Intérieur, Victor Hugo

Victor Hugo

Victor Hugo

(Les Contemplations, Livre III, Les luttes et les rêves)

XVIII. Intérieur Victor Hugo

10 septembre 1841

La querelle irritée, amère, à l'oeil ardent,
Vipère dont la haine empoisonne la dent,
Siffle et trouble le toit d'une pauvre demeure.
Les mots heurtent les mots.

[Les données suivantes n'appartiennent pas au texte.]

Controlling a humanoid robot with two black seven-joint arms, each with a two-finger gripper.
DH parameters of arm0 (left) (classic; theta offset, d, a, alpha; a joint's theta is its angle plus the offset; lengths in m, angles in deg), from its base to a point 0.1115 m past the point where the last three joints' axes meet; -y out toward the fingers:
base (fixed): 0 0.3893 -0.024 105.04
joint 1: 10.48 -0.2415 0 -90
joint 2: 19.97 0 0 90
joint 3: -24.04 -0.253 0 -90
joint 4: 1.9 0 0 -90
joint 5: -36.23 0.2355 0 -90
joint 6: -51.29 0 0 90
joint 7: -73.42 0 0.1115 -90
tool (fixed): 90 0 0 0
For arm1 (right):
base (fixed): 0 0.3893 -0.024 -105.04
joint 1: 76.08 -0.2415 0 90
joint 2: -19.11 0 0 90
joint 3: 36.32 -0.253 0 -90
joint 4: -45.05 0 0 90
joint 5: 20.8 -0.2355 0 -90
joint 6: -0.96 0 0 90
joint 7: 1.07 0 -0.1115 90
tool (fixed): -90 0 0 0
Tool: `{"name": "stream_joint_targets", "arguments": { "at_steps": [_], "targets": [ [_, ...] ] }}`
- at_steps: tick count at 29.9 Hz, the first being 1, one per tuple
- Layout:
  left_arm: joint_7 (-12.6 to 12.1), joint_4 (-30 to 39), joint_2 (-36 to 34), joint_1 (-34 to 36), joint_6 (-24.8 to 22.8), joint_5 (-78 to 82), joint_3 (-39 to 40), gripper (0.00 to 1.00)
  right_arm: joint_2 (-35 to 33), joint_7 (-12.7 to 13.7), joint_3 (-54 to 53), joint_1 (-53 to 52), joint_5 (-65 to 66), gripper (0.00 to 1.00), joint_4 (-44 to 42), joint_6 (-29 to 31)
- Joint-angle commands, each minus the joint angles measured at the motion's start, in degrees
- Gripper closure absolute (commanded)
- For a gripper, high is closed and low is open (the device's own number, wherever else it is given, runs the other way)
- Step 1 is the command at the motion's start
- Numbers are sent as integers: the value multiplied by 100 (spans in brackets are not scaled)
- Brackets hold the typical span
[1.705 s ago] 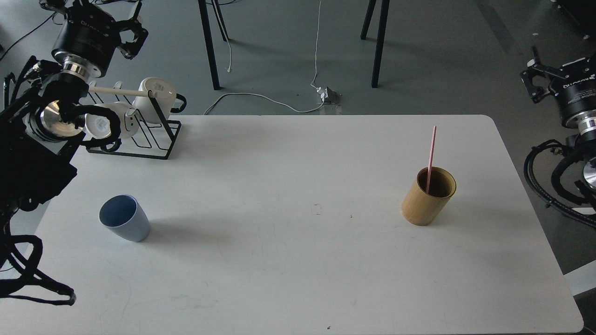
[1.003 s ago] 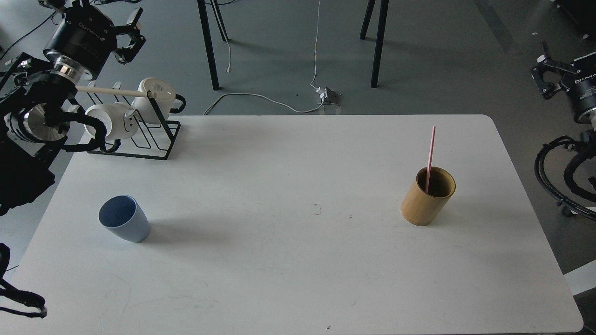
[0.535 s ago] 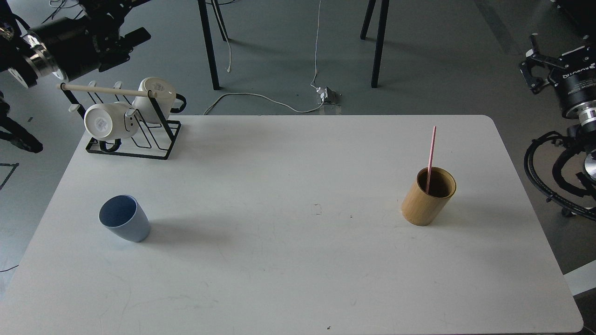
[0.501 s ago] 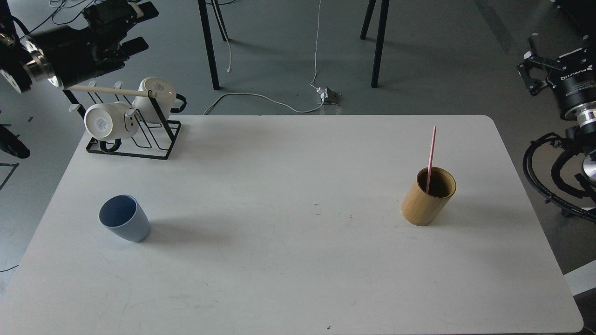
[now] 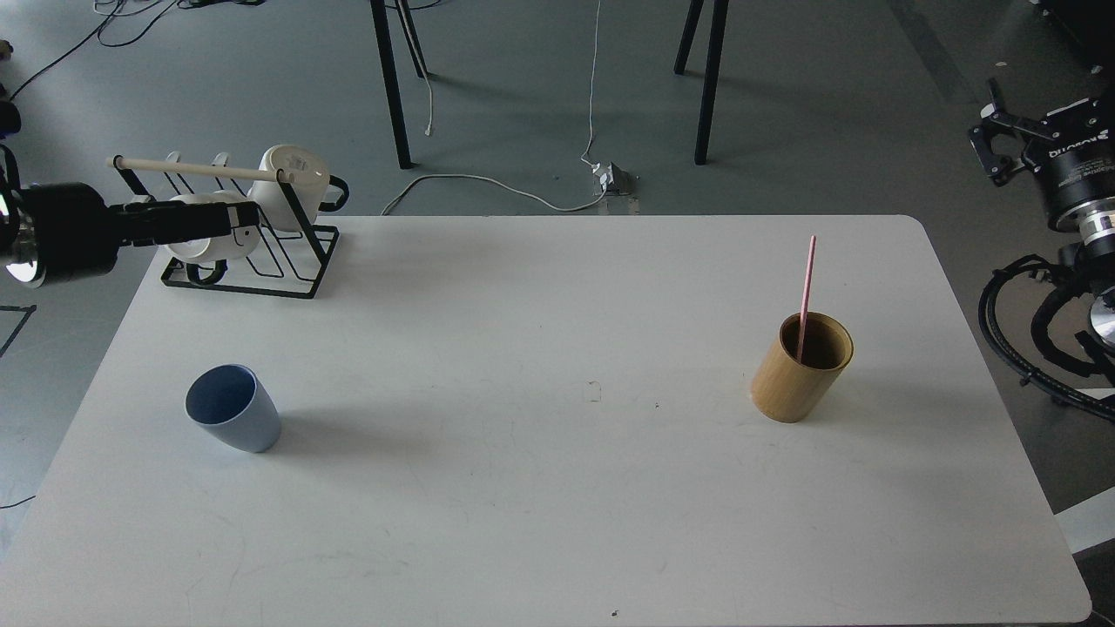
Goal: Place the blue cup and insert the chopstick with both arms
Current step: 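Lower the left gripper from the rack area toward the blue cup, then grasp the light blue cup with the left gripper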
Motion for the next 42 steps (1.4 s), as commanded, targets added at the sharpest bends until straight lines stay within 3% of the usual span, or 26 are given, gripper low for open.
{"name": "stream_joint_targets", "arguments": {
  "at_steps": [1,8,22,25,28,32,42],
  "targets": [
    [149,-19,-103,-231,545,435,-480,7,8,-1,6,-8,1,0,0,0],
    [106,-414,-24,-548,1250,1315,-1008,9,70,-10,-3,-70,1,0,0,0],
    [97,-1267,802,-829,1312,1351,-1184,31,-18,-10,-144,-105,1,0,-43,0],
    [97,-1275,828,-838,1312,1385,-1184,44,-27,-10,-144,-105,1,0,-61,0],
    [114,-1293,890,-838,1303,1473,-1184,72,-44,-10,-144,-105,1,0,-61,0],
    [115,-1293,899,-856,1233,1509,-1201,90,-53,-10,-144,-105,1,0,-79,0],
    [150,-1135,838,-575,1154,1509,-1219,100,-62,-19,-144,-105,1,0,-105,0]
  ]
}}
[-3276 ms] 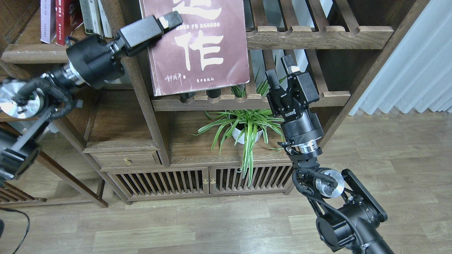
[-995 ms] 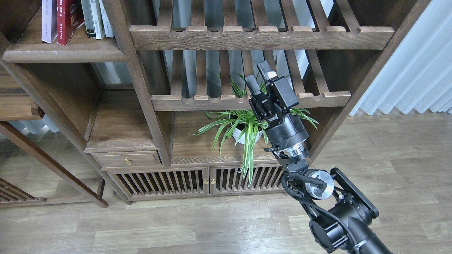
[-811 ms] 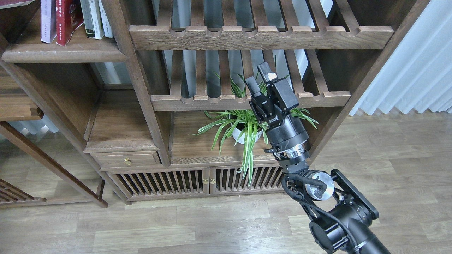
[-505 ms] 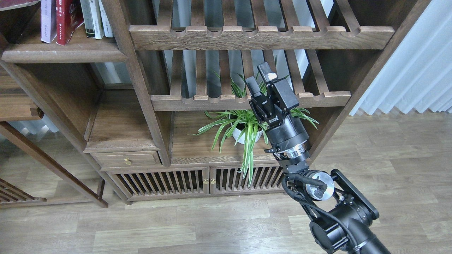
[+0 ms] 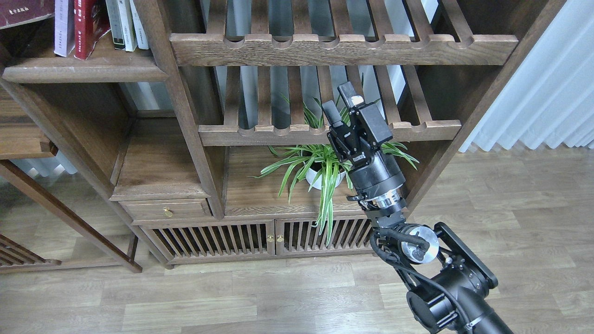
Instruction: Organize books on shelf
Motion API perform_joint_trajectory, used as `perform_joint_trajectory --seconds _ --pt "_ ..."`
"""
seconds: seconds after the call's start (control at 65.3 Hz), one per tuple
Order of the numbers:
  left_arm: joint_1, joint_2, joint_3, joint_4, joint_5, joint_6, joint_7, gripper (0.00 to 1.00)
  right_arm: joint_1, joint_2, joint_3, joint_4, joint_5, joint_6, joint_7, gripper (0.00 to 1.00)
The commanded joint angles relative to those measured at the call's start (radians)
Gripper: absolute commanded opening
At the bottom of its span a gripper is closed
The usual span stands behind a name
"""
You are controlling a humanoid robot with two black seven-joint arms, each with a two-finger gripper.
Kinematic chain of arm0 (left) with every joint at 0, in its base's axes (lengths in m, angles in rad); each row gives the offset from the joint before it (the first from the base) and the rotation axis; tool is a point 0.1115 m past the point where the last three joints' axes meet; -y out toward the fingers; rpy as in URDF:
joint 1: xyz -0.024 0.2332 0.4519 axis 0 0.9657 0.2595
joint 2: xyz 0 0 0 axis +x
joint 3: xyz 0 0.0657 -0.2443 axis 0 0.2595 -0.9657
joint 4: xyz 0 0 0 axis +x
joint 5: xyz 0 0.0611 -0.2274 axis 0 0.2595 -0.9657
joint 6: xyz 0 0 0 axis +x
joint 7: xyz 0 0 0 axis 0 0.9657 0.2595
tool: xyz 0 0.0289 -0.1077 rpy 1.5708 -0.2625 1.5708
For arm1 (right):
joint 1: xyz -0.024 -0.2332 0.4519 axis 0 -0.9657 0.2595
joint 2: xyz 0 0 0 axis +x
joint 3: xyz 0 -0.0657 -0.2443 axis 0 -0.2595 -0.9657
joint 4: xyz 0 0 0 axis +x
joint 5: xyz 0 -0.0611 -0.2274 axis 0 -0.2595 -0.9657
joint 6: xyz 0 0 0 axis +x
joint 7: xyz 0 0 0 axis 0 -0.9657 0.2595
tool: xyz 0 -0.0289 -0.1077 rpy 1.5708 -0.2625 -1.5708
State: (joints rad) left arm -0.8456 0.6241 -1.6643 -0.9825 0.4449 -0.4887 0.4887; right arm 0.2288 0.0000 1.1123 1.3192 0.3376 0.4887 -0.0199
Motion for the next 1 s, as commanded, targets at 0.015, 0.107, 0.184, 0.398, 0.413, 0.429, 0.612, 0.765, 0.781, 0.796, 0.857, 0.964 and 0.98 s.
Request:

L'enfant s'effraie et pleure.
La femme et le mari laissent l'enfant crier.

- D'où viens-tu? - Qu'as-tu fait? - Oh! mauvais ouvrier!
Il vit dans la débauche et mourra sur la paille.
- Femme vaine et sans coeur qui jamais ne travaille!
- Tu sors du cabaret? - Quelque amant est venu?
- L'enfant pleure, l'enfant a faim, l'enfant est nu.
Pas de pain. - Elle a peur de salir ses mains blanches!
- Où cours-tu tous les jours? - Et toi, tous les dimanches?
- Va boire! - Va danser! - Il n'a ni feu ni lieu!
- Ta fille seulement ne sait pas prier Dieu!
- Et ta mère, bandit, c'est toi qui l'as tuée!
- Paix! - Silence, assassin! - Tais-toi, prostituée!

Un beau soleil couchant, empourprant le taudis,
Embrasait la fenêtre et le plafond, tandis
Que ce couple hideux, que rend deux fois infâme
La misère du coeur et la laideur de l'âme,
Étalait son ulcère et ses difformités
Sans honte, et sans pudeur montrait ses nudités.
Et leur vitre, où pendait un vieux haillon de toile,
Était, grâce au soleil, une éclatante étoile
Qui, dans ce même instant, vive et pure lueur,
Éblouissait au loin quelque passant rêveur!